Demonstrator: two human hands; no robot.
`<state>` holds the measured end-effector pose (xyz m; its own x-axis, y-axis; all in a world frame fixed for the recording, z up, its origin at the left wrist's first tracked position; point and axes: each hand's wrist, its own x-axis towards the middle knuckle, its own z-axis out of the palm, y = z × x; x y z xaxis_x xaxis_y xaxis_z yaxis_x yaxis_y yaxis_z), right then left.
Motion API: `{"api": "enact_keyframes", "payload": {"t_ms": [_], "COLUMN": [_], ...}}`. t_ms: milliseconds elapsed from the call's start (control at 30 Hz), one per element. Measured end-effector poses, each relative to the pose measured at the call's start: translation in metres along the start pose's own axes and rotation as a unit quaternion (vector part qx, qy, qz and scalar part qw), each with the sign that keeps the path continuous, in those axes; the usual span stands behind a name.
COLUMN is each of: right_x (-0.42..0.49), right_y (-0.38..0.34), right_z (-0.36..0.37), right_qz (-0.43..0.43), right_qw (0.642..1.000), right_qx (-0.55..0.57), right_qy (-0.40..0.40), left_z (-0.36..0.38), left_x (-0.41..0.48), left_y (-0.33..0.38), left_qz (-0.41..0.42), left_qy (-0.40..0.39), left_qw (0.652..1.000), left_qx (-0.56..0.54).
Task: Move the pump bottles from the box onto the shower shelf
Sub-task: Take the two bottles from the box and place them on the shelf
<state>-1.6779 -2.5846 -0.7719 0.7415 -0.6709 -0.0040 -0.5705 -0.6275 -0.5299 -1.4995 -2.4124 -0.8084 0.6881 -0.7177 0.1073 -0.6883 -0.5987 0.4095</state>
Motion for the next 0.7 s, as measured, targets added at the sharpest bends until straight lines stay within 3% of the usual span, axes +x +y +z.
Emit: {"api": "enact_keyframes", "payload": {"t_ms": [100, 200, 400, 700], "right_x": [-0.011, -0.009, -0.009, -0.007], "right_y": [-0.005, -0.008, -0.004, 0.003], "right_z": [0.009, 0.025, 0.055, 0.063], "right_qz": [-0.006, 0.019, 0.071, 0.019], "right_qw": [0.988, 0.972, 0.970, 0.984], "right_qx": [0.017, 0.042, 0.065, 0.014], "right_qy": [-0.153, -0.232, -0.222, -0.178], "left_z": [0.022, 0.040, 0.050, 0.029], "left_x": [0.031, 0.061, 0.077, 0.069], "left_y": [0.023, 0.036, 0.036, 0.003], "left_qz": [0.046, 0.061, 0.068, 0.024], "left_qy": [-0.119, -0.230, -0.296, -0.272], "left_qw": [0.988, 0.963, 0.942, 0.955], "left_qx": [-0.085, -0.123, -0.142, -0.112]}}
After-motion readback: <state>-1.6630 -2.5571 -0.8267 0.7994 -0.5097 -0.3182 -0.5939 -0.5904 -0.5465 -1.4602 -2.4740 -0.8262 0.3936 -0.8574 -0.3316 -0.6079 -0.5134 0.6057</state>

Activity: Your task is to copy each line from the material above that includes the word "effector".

Exercise response:
`<state>` holds the measured end-effector pose (xyz m; its own x-axis, y-axis; all in a world frame fixed for the recording, z up, its origin at the left wrist's first tracked position; point and axes: each hand's wrist, its own x-axis towards the middle knuckle, its own z-axis out of the palm, y = z × x; x y z xaxis_x xaxis_y xaxis_z yaxis_x yaxis_y yaxis_z), right then left.
Motion API: `{"api": "enact_keyframes", "payload": {"t_ms": [_], "COLUMN": [_], ...}}`. t_ms: milliseconds elapsed from the call's start (control at 30 Hz), one per element. Measured end-effector poses, each relative to the pose measured at the call's start: translation in metres along the start pose's own axes and rotation as a unit quaternion (vector part qx, qy, qz and scalar part qw), each with the sign that keeps the path continuous, in those axes; the usual span stands behind a name.

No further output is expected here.